### Try it
Report each line of the entries that contains the word "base", copied in full.

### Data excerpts
========
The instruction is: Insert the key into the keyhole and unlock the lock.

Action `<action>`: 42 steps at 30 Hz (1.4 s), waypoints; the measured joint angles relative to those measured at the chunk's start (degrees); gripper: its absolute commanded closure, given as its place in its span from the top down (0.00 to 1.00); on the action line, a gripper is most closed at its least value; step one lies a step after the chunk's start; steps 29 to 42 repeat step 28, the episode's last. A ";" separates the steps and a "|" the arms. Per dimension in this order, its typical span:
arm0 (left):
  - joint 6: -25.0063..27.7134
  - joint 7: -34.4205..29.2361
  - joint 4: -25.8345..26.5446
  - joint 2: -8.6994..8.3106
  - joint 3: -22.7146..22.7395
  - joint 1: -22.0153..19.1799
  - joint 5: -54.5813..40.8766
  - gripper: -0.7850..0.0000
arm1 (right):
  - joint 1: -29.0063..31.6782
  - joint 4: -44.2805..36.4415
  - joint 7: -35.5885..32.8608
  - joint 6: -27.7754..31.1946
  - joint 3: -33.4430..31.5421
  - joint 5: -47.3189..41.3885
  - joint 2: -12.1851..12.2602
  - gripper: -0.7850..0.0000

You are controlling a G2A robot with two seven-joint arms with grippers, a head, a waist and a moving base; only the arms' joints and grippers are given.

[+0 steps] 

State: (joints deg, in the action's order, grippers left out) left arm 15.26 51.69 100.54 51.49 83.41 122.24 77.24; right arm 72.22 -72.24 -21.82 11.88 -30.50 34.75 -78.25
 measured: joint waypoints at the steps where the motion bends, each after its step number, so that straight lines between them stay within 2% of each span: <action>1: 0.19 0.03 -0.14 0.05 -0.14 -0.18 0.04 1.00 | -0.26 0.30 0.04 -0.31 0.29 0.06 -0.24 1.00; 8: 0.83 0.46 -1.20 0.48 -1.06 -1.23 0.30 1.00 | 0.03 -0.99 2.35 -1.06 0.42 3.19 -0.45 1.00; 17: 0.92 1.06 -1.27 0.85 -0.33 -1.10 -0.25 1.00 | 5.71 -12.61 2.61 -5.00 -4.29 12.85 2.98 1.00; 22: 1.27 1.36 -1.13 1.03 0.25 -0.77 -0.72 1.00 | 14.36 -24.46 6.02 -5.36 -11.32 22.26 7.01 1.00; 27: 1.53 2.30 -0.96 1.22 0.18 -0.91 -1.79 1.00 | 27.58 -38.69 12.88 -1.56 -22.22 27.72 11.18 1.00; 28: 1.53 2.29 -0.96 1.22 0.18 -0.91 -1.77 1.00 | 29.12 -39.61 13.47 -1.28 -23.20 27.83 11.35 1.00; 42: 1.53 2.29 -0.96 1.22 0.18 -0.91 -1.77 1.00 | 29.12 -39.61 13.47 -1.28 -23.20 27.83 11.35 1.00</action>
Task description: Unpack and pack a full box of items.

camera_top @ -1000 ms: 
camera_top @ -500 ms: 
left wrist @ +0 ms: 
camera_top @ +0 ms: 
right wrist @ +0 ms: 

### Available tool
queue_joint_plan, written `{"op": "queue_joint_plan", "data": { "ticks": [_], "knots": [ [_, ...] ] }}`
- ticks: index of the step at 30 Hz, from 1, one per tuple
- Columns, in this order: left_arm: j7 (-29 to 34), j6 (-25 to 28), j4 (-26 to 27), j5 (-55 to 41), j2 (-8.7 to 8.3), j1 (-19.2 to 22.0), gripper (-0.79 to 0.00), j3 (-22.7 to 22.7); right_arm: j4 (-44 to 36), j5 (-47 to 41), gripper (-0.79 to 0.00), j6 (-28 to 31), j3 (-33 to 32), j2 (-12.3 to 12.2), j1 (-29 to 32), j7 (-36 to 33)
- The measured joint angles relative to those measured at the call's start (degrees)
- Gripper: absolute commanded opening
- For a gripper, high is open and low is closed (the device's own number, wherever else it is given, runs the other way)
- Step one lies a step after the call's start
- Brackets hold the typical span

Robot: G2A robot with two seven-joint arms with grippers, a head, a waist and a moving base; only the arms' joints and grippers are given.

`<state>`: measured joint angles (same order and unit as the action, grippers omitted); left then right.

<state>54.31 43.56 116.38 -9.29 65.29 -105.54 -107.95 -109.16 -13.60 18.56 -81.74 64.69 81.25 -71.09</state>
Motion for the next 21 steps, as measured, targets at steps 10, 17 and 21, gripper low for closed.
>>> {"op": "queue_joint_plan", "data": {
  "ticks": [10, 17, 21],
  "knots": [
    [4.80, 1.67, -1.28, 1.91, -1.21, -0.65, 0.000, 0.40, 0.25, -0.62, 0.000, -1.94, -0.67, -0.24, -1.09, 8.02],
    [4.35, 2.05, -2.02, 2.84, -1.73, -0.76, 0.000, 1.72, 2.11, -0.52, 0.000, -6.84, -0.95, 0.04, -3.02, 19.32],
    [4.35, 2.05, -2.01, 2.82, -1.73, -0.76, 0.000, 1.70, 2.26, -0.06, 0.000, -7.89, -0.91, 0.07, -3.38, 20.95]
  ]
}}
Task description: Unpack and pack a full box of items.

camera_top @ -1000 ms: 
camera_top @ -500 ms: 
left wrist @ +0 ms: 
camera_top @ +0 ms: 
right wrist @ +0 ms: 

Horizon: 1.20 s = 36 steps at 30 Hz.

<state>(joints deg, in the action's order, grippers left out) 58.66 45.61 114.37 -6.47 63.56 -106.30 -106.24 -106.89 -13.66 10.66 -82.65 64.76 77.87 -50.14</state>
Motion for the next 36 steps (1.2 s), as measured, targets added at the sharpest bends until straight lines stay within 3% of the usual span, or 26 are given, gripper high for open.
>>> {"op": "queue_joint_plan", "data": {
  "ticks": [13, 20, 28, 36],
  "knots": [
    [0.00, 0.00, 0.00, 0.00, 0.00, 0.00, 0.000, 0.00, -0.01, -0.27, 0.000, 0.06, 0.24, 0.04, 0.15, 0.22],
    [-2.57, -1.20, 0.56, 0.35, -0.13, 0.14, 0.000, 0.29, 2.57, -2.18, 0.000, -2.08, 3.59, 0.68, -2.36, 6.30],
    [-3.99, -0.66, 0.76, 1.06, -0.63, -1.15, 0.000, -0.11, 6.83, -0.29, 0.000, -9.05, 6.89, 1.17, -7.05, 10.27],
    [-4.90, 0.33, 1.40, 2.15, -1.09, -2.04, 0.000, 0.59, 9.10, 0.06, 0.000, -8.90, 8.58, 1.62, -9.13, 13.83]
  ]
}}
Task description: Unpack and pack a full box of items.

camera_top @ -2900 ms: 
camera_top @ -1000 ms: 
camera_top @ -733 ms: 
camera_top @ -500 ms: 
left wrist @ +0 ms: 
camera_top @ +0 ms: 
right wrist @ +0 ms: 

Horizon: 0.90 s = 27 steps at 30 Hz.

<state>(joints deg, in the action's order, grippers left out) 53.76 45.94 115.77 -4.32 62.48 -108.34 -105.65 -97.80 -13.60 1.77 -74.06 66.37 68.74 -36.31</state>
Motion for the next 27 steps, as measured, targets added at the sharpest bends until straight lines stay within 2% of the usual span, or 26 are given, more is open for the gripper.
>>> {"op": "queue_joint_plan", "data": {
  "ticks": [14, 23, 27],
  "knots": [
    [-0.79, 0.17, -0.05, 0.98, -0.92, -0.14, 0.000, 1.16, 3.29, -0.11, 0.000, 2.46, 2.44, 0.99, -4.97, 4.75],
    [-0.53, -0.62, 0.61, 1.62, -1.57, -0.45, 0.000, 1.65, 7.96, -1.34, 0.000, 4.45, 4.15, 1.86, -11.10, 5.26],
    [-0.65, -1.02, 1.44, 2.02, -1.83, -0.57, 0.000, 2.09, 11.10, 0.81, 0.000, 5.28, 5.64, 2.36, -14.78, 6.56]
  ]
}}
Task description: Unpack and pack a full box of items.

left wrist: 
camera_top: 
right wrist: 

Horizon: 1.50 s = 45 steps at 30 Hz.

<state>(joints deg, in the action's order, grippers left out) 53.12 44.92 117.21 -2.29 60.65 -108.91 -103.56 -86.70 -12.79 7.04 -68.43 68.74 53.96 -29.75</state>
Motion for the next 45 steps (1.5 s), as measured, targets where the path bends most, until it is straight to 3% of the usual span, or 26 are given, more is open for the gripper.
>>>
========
### Result of the task
You are controlling a G2A robot with two seven-joint arms with grippers, a head, a waist and a moving base; only the arms' joints and grippers are given.
Robot: G2A robot with two seven-joint arms with grippers, a head, a waist and a moving base; only the arms' joints and grippers are given.

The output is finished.